* RAW DATA:
== Segment start ==

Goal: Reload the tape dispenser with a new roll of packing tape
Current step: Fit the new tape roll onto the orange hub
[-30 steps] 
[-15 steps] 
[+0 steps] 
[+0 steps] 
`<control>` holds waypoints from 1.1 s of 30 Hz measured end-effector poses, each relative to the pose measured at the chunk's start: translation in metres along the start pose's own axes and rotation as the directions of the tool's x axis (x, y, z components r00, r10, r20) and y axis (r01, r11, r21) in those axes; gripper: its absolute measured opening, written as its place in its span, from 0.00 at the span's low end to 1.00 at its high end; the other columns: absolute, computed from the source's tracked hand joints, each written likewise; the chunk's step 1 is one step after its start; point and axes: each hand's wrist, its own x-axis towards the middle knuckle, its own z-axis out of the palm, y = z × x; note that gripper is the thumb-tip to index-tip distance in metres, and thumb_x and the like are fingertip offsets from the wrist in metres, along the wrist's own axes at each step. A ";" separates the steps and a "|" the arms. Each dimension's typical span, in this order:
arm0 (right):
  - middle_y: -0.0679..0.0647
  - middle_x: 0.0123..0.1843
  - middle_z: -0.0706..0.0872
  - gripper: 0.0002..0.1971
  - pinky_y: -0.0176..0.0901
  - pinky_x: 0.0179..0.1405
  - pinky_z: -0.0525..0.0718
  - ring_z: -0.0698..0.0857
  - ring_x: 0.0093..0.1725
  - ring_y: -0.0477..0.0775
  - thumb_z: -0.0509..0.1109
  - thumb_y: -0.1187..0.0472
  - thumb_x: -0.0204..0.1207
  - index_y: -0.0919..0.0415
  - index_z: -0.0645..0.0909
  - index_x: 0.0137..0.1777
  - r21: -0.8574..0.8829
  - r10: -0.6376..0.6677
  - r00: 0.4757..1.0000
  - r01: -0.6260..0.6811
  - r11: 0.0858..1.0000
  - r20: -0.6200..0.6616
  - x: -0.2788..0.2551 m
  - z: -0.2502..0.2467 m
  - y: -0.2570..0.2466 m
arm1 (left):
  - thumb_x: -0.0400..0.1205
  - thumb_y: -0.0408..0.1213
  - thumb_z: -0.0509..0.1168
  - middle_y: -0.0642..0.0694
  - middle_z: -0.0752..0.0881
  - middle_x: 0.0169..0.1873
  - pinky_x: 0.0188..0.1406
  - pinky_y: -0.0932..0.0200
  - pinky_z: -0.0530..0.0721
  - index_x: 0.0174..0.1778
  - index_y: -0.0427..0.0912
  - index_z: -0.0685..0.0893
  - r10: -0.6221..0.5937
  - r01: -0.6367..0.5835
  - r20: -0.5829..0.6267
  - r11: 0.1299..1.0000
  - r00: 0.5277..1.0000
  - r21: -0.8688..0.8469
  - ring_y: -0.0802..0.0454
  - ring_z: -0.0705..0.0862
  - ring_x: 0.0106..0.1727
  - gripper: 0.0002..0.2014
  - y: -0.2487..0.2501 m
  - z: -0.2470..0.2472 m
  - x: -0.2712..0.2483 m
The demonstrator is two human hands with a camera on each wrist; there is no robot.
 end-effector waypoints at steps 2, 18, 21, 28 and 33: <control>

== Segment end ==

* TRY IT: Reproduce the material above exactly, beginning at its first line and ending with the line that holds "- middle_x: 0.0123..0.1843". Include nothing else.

* SOLUTION:
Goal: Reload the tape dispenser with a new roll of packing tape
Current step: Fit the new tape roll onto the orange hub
[-30 steps] 
[-15 steps] 
[+0 steps] 
[+0 steps] 
`<control>` holds waypoints from 1.1 s of 30 Hz measured end-effector poses, each relative to the pose measured at the chunk's start: translation in metres along the start pose's own axes and rotation as the directions of the tool's x axis (x, y, z components r00, r10, r20) and y axis (r01, r11, r21) in those axes; gripper: its absolute measured opening, written as its place in its span, from 0.00 at the span's low end to 1.00 at its high end; the other columns: absolute, computed from the source's tracked hand joints, each written likewise; the chunk's step 1 is one step after its start; point and axes: each hand's wrist, its own x-axis towards the middle knuckle, its own z-axis out of the palm, y = z × x; note that gripper is the thumb-tip to index-tip distance in metres, and thumb_x and the like are fingertip offsets from the wrist in metres, along the wrist's own axes at each step. A ";" separates the steps and a "|" the arms. Each dimension's typical span, in this order:
arm0 (right):
  - middle_y: -0.0679..0.0647
  - middle_x: 0.0123..0.1843

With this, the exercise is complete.